Task details:
Leaving the pictures out, print the lines from the first line of the listing through the line containing "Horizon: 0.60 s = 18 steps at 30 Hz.", exactly as they read, and no others.

Input for this task below:

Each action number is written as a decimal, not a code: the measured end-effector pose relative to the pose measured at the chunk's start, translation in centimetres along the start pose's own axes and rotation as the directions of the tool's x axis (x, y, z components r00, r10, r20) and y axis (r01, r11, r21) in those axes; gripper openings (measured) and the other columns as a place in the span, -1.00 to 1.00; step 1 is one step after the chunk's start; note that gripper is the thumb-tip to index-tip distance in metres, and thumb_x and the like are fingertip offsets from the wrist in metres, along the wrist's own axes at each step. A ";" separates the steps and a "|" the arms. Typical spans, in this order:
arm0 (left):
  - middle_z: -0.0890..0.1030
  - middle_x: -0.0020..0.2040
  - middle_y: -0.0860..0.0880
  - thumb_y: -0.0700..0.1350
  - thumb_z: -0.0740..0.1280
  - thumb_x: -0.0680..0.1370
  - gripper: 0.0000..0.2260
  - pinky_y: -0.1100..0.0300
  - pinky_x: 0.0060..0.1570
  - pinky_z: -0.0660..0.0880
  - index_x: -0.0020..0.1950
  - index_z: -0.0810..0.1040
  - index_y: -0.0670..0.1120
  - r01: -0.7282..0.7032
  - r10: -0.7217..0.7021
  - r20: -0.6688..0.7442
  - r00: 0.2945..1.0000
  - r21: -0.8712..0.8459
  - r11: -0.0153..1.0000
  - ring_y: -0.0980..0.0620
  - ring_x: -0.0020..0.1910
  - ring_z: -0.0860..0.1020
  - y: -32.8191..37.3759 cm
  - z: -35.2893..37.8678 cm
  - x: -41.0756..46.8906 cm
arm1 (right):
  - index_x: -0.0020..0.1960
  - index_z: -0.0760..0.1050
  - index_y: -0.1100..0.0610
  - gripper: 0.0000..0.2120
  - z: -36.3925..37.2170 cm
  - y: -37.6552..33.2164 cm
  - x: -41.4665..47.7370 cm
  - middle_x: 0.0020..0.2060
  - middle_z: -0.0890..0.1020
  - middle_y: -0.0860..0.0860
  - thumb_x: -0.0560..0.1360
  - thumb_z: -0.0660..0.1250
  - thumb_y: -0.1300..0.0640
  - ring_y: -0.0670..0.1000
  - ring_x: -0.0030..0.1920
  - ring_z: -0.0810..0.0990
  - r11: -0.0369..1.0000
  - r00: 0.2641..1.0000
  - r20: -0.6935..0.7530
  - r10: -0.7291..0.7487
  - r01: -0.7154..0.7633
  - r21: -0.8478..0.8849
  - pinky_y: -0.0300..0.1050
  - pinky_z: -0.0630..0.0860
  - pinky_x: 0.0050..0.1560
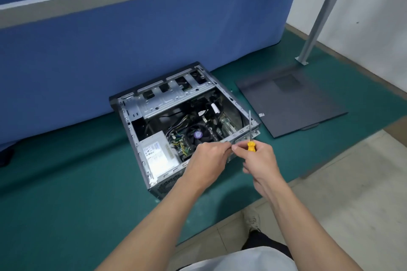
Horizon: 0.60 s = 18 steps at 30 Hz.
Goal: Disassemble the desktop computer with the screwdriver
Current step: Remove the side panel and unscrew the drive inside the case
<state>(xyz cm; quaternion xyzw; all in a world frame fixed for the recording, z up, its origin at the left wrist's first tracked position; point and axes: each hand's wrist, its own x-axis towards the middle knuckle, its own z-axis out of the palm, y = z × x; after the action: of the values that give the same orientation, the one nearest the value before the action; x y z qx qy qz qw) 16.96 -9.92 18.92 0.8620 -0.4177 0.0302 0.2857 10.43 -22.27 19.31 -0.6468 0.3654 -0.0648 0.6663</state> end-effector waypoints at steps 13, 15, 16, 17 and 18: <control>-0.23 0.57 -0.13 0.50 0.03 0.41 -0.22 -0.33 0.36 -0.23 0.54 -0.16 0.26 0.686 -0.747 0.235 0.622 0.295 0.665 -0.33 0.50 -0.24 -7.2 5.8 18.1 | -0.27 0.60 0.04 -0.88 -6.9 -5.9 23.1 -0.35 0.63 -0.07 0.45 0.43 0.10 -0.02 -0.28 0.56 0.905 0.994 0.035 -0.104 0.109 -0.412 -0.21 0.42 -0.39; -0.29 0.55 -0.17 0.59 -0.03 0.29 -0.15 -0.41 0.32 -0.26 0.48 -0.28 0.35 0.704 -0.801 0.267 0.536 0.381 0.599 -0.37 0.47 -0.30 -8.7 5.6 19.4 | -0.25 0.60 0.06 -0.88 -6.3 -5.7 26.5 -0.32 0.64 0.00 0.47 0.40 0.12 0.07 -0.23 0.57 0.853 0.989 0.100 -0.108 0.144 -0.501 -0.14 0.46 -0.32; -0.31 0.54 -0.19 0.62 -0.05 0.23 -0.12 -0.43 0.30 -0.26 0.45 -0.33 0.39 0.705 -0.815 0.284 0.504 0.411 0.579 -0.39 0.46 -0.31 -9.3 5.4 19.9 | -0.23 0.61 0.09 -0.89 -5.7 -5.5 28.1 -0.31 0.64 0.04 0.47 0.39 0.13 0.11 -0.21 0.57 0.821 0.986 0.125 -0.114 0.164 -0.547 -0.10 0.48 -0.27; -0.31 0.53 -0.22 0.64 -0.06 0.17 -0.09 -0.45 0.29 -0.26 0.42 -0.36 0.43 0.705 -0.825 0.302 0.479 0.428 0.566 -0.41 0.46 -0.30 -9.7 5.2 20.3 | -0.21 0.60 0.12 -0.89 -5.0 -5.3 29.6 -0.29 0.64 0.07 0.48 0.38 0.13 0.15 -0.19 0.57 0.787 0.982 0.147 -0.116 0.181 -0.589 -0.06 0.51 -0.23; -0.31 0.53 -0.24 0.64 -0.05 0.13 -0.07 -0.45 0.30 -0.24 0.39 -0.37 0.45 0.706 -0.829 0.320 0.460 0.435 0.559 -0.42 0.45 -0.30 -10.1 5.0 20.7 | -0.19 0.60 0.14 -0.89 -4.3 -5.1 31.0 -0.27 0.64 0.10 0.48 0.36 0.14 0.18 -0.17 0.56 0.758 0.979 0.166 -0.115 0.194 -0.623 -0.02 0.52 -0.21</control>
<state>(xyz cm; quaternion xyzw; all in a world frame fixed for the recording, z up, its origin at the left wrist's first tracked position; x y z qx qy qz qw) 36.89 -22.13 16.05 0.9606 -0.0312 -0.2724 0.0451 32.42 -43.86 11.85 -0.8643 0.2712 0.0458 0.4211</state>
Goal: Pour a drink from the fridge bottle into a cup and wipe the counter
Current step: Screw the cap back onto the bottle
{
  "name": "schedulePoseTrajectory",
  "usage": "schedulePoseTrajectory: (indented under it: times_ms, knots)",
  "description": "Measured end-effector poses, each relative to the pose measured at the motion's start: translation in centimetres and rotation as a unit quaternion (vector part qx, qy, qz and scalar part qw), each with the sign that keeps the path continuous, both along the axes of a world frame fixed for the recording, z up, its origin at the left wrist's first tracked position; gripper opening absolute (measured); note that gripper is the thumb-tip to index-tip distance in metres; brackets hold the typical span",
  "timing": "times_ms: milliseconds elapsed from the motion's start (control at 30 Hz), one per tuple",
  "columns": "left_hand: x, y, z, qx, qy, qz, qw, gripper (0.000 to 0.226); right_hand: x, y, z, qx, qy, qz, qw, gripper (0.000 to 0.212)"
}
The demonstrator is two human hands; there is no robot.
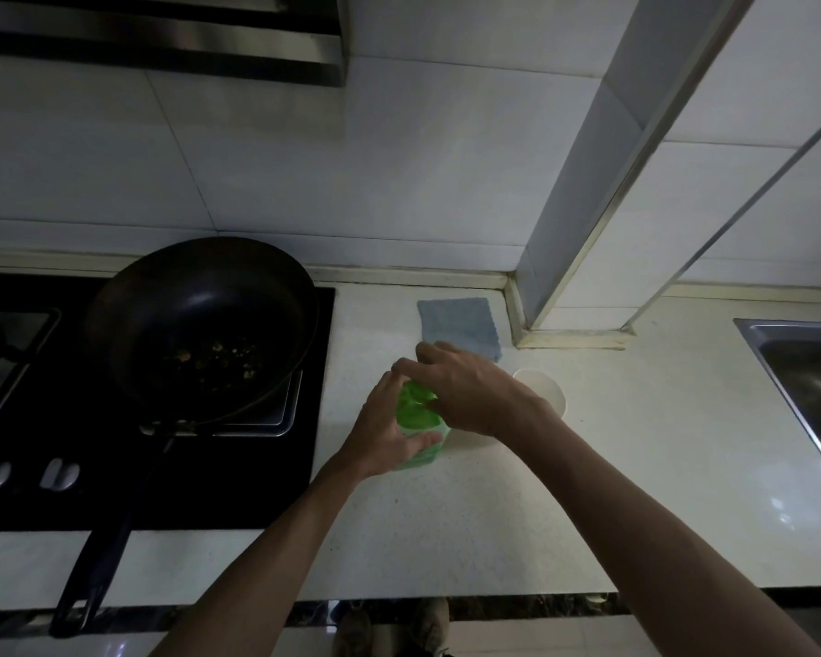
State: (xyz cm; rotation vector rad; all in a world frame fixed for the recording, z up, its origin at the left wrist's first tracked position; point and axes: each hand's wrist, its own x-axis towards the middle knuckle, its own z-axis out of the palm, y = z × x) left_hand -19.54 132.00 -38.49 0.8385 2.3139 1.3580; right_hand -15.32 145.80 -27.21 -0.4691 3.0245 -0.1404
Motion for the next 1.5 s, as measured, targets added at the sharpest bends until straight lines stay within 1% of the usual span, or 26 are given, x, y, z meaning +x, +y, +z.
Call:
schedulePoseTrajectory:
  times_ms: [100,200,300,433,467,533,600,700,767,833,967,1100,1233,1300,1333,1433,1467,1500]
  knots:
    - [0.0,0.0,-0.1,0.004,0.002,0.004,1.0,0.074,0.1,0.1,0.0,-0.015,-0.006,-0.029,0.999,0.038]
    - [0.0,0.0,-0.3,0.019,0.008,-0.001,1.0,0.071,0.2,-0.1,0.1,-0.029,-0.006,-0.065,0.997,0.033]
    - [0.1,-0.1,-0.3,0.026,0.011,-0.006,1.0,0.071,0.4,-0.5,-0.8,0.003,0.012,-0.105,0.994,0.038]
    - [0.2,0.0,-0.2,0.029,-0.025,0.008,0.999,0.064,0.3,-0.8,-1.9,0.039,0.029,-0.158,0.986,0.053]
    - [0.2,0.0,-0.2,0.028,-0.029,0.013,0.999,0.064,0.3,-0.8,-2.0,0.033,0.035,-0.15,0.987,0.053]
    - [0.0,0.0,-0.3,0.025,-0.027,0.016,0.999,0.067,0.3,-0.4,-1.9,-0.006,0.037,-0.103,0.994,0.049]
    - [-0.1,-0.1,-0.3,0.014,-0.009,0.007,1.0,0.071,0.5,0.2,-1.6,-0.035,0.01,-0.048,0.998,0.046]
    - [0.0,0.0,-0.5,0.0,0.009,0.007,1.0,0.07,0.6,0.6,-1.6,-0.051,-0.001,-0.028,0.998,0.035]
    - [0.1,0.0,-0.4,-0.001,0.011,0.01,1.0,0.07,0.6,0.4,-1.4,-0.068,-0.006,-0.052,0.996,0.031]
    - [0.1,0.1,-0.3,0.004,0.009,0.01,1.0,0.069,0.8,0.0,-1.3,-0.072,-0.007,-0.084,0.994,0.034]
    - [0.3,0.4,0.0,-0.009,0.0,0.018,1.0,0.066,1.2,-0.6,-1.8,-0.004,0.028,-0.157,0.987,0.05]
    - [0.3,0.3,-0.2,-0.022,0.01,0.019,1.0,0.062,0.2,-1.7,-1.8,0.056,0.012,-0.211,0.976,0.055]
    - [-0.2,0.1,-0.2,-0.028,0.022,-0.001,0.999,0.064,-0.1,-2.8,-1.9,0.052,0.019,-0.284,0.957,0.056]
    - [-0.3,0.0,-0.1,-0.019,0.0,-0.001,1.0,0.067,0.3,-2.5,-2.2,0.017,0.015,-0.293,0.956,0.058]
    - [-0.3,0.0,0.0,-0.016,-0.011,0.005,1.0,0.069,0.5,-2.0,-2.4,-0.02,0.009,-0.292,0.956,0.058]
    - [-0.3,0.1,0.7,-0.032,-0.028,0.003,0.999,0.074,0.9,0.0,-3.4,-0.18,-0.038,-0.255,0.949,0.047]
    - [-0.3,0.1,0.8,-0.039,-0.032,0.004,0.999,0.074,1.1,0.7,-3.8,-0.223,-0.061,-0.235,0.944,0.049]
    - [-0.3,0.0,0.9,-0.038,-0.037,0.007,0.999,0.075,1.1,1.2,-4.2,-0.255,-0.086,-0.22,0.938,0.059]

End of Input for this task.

Reply to the exercise:
Each action number is written as a decimal, not a code: the measured end-effector pose relative to the pose measured at the chunk's start, translation in centimetres along the start pose's own axes and rotation as the directions of the tool's x axis (x, y, z components r00, r10, r20) and y axis (r01, r11, r21) in those axes; gripper openings (measured) and the other columns as a place in the span, -1.00 to 1.00; step 1 is one step after the chunk's start; note that gripper is the thumb-tip to index-tip distance in metres, and thumb_x and the like are fingertip offsets from the wrist in metres, along the wrist's own axes at each step. A ";" separates the steps and a "|" the arms. Typical spans, in this order:
arm0 (left):
  - middle_z: -0.0890..0.1030
  - middle_x: -0.0020..0.2040
  - middle_y: -0.0860..0.0880
  - thumb_y: -0.0700..0.1350
  - thumb_z: -0.0740..0.1280
  - thumb_x: -0.0680..0.1370
  - gripper: 0.0000..0.2260
  - pinky_y: -0.1100..0.0300
  - pinky_x: 0.0060..0.1570
  - pinky_z: -0.0660..0.0880
  - index_x: -0.0020..0.1950
  - index_z: -0.0810..0.1040
  - index_y: -0.0670..0.1120
  - r01: -0.7282..0.7032
  - r10: -0.7217..0.7021
  - r20: -0.6688..0.7442
  - r00: 0.2945..1.0000
  - r21: -0.8712..0.8459
  - r11: -0.0153..1.0000
  - ring_y: -0.0980..0.0620
  - ring_x: -0.0020..0.1910
  - ring_z: -0.0860..0.1020
  - y: -32.8191..37.3759 cm
  - z: -35.2893..37.8678 cm
  - x: -41.0756..46.8906 cm
arm1 (right):
  - index_x: -0.0020..0.1960
  - index_z: -0.0760..0.1050
  - index_y: -0.1100..0.0610
  - gripper: 0.0000..0.2120
  - z: -36.3925..37.2170 cm
  - y: -37.6552..33.2164 cm
  - x: -41.4665..47.7370 cm
  - middle_x: 0.0020..0.2060
  - middle_z: -0.0890..0.1020
  - middle_y: -0.0860..0.0860
  - thumb_x: -0.0560..0.1360
  - thumb_z: -0.0660..0.1250
  - thumb_y: -0.1300..0.0640
  - ring_y: -0.0670..0.1000
  - ring_x: -0.0030..0.1920
  - ring_z: -0.0810..0.0990
  - r11: -0.0369..1.0000
  - r00: 0.2641..1.0000
  - r20: -0.6935..0.7530
  - r10: -0.7291..0.7487
  - r01: -0.7154..0.7633
  - r21: -0.8478..0.8849
  - pinky_y: -0.0300..0.1050
  - pinky_z: -0.0630..0.0860
  - pinky_x: 0.0050..0.1560
Horizon: 0.60 s = 18 steps at 30 Hz.

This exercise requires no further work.